The disease is treatable if caught early. But, to catch it and treat it I would need a doctor. But how does one do that without health insurance these days? Well, there are three things a person could do in my predicament: go to the emergency room to get an immediate test for Lyme disease, but that struck me as a bit excessive and potentially costly; I could schedule an appointment with a private doctor and pay out of pocket; or I could go to a free clinic and get checked out. If it looked bad, maybe my lab results would even be covered. I went with option number three. Trust me, if you make what I do you’d take door number three as well.
In my relatively large LA County city there is only one free clinic, run by a local church. It meets once a week in the church’s upstairs offices. It’s open for about three hours after working hours. I got there five minutes early and was the fortieth person in line.
The bureaucratic task of processing us was left to a handful of geriatric volunteers. They were slow as could be, but let me tell you, those of you out there who don’t respect your elders better recognize these people are the only ones willing to volunteer to help you out. When they go, so goes a whole lot of earnest people willing to help others for free. The generations that came after them don’t seem to have it in them.
That said, the nurses that volunteered their services were all young, and man were they caring and earnest…and hot. Seriously, guys, girls, it was ridiculous. If you were trying to cast a wildly vapid reality TV show about sexy nurses living and working and Los Angeles, you could just set up shop in the free clinic. No need to look anywhere else.
I waited for about an hour before I was brought from a waiting room to the treatment room and was processed by one of the kindly geriatrics. 15 minutes later one the nurses came to interview me about my situation. She was very polite and smiley as I described the situation with my tick-mauled genitalia. She said she’d get me one of the doctors.
The place was now absolutely packed, and it took several minutes for a doctor to become available. There were several private nooks carved out in this room with drapes hanging in front of them for private examinations. By the time a doctor did come to see me, none of these spaces were open. “So, what can I do for you?” he asked. “Oh” he replied curiously after I told him.
He led me down a long hall to the church reading room, the only empty room on the entire floor, which just happened to have no doors.

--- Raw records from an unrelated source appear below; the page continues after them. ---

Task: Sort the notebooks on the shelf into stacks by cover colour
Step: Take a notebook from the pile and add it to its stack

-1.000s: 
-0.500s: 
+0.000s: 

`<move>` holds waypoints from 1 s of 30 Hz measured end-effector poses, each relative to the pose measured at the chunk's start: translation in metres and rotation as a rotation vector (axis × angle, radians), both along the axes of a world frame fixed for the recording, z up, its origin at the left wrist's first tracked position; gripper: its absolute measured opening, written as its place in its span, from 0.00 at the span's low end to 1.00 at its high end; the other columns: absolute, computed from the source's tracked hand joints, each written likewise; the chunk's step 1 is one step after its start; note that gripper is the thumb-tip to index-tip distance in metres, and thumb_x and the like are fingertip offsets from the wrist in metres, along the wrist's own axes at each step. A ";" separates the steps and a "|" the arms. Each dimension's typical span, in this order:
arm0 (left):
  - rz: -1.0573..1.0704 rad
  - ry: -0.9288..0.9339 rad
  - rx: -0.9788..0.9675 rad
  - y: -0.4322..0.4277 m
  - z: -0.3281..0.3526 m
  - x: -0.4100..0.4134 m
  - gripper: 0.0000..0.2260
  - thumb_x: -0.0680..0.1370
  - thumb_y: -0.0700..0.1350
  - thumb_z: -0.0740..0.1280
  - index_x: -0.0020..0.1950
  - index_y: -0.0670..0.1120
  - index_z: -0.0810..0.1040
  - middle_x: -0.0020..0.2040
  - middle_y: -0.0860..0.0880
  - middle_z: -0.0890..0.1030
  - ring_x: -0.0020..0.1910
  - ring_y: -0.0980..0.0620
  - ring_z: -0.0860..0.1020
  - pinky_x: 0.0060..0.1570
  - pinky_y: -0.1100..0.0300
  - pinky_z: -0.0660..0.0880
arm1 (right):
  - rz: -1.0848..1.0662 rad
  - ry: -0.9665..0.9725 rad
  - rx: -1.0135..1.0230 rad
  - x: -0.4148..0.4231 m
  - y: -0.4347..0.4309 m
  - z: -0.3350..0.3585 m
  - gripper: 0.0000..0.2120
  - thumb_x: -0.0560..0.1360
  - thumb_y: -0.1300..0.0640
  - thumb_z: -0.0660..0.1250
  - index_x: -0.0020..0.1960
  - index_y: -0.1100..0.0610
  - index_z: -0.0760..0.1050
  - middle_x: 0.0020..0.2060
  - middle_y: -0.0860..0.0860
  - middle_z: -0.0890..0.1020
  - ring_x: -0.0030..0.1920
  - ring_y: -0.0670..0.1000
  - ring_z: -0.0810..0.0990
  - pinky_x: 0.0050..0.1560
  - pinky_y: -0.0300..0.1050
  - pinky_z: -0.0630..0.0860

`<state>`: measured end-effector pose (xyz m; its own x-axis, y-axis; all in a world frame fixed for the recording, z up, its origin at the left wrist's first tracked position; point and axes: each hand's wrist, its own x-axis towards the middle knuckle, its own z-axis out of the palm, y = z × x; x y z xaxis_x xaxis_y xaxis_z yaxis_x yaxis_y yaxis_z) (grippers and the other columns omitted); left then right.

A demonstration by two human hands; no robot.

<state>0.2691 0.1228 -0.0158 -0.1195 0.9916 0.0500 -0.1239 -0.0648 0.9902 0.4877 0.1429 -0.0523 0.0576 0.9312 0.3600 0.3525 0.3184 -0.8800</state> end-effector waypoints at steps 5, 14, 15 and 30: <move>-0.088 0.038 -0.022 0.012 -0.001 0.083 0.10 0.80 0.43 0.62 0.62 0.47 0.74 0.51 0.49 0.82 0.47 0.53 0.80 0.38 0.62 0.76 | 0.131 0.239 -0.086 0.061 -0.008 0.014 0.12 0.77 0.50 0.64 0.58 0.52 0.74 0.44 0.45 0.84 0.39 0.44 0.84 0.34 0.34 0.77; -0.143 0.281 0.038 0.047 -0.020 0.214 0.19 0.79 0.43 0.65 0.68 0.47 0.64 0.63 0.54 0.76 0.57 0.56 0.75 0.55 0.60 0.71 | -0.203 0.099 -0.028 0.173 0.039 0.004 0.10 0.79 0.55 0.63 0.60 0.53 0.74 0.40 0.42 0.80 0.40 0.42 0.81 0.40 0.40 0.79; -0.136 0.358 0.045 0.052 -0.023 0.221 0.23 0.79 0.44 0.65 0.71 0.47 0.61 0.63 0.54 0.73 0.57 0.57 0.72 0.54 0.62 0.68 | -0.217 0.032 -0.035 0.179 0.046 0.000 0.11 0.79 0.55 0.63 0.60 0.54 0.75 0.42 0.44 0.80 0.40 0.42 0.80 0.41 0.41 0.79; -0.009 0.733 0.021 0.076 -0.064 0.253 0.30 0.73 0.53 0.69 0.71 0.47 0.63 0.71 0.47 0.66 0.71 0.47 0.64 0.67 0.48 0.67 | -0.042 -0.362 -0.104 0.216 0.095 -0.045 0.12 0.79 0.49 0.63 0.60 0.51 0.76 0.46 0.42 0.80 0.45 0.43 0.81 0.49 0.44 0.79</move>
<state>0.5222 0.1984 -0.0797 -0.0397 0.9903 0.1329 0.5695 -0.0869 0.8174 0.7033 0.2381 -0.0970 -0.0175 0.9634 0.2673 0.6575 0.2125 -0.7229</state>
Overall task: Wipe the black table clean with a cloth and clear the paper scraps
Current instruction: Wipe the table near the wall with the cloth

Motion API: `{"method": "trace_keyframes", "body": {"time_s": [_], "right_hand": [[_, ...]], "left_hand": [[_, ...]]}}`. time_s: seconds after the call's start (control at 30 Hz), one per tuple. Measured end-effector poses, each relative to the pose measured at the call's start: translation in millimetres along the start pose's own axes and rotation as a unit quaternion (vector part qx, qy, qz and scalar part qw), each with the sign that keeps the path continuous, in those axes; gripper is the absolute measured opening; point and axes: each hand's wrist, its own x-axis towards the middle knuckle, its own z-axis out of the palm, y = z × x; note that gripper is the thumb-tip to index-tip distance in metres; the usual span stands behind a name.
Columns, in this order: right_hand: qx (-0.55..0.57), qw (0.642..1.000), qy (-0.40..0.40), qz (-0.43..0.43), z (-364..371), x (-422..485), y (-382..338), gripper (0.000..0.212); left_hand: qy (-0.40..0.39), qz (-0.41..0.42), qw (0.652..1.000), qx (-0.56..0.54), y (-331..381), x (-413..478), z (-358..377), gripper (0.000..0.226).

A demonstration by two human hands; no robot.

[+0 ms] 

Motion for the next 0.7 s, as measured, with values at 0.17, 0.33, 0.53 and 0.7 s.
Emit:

Just a massive open space that anyone could storm right into. Statues of Jesus in various states of terror and pain on the cross were the room’s primary decorations.
“Drop your pants,” he said.
Now, I’m definitely not Christian, never have been, but there’s something strange about presenting another man your testicles for inspection in front of stigmata-stricken Jesus.
Anyway I dropped my pants and the doctor immediately began to look confused. He seemed to have no clue what he was looking for. Something tells me Lyme disease isn’t a common ailment people bring to the free clinic – especially in Southern California.
After about five minutes of genital inspection by both the doc and Jesus, he finally said he needed to consult the head doctor of the clinic. The doctor said this, not Jesus.
Anyway, we left the church reading room and headed back to the main treatment area. The doctor sat me at a desk while he conferenced with several other doctors nearby. They were laughing quite a bit and drawing pictures.
Several minutes later, three doctors came over and showed me a clipboard with two pictures of ticks – one round and robust the other tiny. I pointed to the tiny one.
“Well, that is the type of tick that carries Lyme disease in this area,” the head of the trio told me. “I can give you the anti-biotics and you can take them preemptively. But that’s gonna cost you.”
Getting a lab test would be even more expensive. Back where we started.
The doctors assured me that the bulls-eye is very noticeable, even painful, when you’re afflicted with it. They didn’t think I had the disease, but I should come again if any kind of rash developed. I said I thought I’d be fine.
I haven’t noticed any rashes or advanced neurological damage yet. At least no more than usual.